Los personajes principales tienen mucho más que hacer en esta ocasión. Aunque la mayoría todavía son meros adornos, hasta es posible distinguir a algunos de los enanos de entre el montón. Aidan Turner, como Kili, tiene un rol más prominente que lo eleva del resto y le permite desarrollar un poco más su papel, mientras que McKellen -como el hechicero Gandalf- cuenta con su propia subtrama, extraída de los apéndices de Tolkien, que lo coloca frente a frente con un viejo enemigo en una de las escenas más memorables del filme.
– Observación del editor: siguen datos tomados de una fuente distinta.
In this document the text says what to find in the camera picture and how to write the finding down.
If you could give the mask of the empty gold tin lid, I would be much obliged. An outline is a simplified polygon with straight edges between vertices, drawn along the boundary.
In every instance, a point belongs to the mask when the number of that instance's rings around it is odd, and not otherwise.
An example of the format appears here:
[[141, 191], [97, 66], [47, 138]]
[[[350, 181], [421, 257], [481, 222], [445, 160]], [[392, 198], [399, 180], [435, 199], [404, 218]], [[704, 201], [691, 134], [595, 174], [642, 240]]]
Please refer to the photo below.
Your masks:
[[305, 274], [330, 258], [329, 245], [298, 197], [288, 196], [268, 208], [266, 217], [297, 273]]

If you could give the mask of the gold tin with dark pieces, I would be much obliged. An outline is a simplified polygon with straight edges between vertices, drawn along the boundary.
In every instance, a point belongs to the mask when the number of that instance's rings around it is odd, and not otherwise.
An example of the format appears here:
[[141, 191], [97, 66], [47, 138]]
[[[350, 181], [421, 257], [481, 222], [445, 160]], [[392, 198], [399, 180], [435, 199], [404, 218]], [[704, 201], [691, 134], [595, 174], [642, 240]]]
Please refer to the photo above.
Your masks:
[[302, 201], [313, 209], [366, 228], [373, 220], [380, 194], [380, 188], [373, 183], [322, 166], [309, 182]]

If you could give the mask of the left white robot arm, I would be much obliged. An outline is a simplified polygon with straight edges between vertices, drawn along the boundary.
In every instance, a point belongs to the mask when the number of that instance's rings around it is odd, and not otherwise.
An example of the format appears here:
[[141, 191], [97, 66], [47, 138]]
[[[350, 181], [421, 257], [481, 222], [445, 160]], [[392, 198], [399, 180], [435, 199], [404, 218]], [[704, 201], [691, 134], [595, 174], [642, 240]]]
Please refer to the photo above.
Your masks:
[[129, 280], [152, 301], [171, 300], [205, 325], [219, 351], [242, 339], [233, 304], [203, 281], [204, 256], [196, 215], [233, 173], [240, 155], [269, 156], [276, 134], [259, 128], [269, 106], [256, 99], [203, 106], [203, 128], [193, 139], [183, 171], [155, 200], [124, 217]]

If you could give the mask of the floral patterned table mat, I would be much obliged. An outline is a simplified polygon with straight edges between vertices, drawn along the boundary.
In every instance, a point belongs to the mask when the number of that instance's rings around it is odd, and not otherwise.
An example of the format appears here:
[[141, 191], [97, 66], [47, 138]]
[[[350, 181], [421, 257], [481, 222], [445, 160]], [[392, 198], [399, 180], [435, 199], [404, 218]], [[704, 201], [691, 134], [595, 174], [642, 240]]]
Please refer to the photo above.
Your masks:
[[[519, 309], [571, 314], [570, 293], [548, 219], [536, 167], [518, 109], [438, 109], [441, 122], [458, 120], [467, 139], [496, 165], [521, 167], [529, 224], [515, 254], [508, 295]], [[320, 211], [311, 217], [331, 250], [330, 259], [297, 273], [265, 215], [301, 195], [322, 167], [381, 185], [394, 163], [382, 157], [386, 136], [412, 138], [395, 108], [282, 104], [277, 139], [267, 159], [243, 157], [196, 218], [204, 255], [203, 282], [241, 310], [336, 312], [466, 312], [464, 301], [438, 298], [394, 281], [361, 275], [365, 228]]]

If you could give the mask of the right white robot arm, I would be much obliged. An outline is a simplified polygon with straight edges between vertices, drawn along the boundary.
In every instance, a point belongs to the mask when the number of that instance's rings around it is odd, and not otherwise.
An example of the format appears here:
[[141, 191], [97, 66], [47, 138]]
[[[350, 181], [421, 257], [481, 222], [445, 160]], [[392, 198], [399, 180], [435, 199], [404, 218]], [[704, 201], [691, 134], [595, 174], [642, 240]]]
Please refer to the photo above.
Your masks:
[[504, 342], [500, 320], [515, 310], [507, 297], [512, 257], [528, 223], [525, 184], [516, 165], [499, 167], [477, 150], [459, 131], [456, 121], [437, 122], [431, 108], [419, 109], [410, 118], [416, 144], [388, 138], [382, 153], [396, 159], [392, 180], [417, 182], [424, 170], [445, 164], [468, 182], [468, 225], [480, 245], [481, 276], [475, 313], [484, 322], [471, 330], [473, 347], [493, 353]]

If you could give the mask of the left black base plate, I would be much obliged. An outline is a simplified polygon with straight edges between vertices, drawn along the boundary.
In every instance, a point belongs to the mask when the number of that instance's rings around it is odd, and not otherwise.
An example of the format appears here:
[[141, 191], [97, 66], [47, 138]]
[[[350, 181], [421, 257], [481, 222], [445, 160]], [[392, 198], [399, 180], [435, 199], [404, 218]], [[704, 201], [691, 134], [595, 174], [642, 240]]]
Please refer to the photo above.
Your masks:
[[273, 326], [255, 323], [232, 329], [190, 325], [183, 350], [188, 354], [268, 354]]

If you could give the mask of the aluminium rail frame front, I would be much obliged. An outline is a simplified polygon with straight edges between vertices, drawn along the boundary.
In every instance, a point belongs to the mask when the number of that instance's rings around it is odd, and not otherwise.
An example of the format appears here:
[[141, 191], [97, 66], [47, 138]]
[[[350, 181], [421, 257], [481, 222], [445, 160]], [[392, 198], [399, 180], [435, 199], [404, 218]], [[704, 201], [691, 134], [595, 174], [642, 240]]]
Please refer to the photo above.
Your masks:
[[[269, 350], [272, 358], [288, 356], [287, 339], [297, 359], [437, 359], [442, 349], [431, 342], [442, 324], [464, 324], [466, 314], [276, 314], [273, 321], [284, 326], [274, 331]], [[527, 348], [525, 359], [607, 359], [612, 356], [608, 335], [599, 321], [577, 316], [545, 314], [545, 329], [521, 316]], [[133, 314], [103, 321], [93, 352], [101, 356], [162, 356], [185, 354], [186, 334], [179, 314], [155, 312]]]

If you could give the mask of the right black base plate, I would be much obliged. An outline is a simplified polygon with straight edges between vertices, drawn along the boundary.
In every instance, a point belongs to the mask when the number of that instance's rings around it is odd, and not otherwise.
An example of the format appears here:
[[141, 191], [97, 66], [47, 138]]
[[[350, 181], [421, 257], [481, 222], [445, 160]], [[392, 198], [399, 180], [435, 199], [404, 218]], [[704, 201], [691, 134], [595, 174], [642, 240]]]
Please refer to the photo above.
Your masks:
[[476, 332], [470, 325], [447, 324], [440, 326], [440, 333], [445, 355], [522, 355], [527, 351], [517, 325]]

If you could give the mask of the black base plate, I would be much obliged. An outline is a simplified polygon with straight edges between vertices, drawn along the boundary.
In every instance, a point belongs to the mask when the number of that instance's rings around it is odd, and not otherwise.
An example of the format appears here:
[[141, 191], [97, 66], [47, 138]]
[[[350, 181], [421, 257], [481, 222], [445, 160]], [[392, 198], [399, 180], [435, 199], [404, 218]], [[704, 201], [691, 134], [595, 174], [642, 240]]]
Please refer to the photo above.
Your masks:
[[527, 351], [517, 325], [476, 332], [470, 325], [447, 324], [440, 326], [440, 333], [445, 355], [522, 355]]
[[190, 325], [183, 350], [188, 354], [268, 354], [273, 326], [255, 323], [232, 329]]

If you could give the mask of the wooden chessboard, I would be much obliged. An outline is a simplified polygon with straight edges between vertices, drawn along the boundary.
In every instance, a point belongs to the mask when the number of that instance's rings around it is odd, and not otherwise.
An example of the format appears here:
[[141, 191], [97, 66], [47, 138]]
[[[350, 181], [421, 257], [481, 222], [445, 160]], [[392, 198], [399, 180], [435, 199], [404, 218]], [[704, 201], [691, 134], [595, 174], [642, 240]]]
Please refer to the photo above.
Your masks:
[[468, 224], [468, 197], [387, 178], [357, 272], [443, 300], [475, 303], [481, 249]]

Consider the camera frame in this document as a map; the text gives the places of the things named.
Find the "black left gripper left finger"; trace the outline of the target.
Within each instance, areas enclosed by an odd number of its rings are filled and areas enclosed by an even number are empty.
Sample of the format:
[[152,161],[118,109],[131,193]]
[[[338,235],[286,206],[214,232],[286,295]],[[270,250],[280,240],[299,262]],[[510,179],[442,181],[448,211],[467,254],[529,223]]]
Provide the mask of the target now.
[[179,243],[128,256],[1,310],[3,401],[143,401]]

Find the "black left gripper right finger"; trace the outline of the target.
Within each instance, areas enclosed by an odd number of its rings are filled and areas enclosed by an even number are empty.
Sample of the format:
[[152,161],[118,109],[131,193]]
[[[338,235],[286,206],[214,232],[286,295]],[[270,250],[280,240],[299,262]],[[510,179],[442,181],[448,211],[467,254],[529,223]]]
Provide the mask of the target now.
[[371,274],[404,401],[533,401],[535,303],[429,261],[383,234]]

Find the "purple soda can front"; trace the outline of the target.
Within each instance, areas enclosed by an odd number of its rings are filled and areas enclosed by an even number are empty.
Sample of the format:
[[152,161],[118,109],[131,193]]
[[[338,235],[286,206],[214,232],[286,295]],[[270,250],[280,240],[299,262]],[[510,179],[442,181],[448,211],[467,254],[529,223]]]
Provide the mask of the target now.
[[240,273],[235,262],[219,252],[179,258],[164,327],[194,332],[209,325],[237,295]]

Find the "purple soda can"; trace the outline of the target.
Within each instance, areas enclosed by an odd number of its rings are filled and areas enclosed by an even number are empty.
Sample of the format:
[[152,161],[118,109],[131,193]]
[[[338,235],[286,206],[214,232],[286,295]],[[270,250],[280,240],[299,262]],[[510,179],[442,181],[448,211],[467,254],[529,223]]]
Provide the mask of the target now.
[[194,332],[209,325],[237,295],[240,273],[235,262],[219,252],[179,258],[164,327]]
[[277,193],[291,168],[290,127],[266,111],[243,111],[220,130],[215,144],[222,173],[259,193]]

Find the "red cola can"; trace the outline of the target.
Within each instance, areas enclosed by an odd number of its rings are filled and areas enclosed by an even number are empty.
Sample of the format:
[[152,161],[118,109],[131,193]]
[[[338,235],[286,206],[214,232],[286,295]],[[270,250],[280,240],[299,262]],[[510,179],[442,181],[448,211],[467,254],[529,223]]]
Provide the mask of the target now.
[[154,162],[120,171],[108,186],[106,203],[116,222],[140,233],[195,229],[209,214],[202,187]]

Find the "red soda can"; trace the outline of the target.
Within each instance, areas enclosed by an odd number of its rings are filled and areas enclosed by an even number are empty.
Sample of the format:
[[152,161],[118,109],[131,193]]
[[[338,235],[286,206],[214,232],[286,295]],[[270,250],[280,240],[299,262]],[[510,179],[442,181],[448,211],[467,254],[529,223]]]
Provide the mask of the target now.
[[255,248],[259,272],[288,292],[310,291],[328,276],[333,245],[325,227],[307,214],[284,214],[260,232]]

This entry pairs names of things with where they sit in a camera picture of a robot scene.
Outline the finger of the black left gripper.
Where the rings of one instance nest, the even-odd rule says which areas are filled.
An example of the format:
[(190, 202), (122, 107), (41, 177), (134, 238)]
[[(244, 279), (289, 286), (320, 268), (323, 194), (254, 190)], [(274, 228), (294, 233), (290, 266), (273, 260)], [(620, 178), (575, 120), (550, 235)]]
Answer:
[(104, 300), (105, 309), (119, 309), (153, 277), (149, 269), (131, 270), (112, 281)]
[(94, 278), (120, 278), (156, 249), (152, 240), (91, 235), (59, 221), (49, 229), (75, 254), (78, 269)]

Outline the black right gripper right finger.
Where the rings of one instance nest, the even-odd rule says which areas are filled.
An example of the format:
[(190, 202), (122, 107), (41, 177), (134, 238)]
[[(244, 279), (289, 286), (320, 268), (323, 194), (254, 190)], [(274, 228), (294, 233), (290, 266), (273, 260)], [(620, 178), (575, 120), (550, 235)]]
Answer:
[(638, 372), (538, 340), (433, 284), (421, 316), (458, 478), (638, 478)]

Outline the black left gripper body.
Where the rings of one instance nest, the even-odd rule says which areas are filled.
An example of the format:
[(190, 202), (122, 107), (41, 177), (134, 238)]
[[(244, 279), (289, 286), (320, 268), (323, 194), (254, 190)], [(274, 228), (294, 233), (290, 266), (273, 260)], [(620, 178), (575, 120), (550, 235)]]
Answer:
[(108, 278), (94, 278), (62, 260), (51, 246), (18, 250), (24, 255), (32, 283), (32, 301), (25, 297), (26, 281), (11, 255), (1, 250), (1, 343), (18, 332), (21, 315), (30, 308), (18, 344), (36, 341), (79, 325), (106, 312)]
Quien todavía no logra cautivar con su interpretación es Richard Armitage, como el líder de los enanos Thorin Oakenshield. La culpa no es tanto del actor sino de la manera tan arrogante como es escrito por Jackson, Fran Walsh y Philippa Boyens en su guión. Resulta difícil sentir empatía por él cuando hasta ahora, luego de dos películas, todavía sigue siendo un pedante, engreído y acomplejado heredero al trono. Esto no sería un problema de tratarse de un personaje secundario, como lo es en el libro, pero por alguna razón Jackson lo ha empujado como el protagonista, lo cual nos lleva a la mayor falta de la adaptación: la marginación de Bilbo Baggins.

Ustedes saben: ¿Bilbo Baggins? ¿El Hobbit que figura en el título? ¿El tipo en la foto que ven a su derecha? El pobre Bilbo apenas ha sido poco más que una nota al calce en ambos filmes, aunque sigue siendo de lo mejor de ellos cuando Jackson, Walsh y Boyens recuerdan que esta es su historia, no la de los enanos. Peor aun es ver cómo se pierde la oportunidad de resaltar el talento de Martin Freeman, quien con su carisma y un rostro que denota inteligencia y nobleza, es un estupendo Bilbo cuando lo dejan brillar. En la primera película fue en su juego de acertijos versus Gollum, y aquí es en su enfrentamiento contra el apoteósico Smaug, momentos cuando sobresale la magia del texto de Tolkien.

Originalmente se suponía que esta película concluyera la historia, pero al convertirla en trilogía tuvieron que picarla, y así mismo se siente el final: como si de pronto apagaran el proyector y te pidieran que esperes un año para que lo enciendan de nuevo. El abrupto final deja cierto grado de insatisfacción a la vez que despierta el deseo de que el 2014 se vaya volando para ver el desenlace. Con todo y sus problemas creativos, ambas entregas de The Hobbit han sido capaces de entretener y -más que nada- reforzar la apreciación de la saga cinematográfica de The Lord of the Rings como un hito en la historia del medio.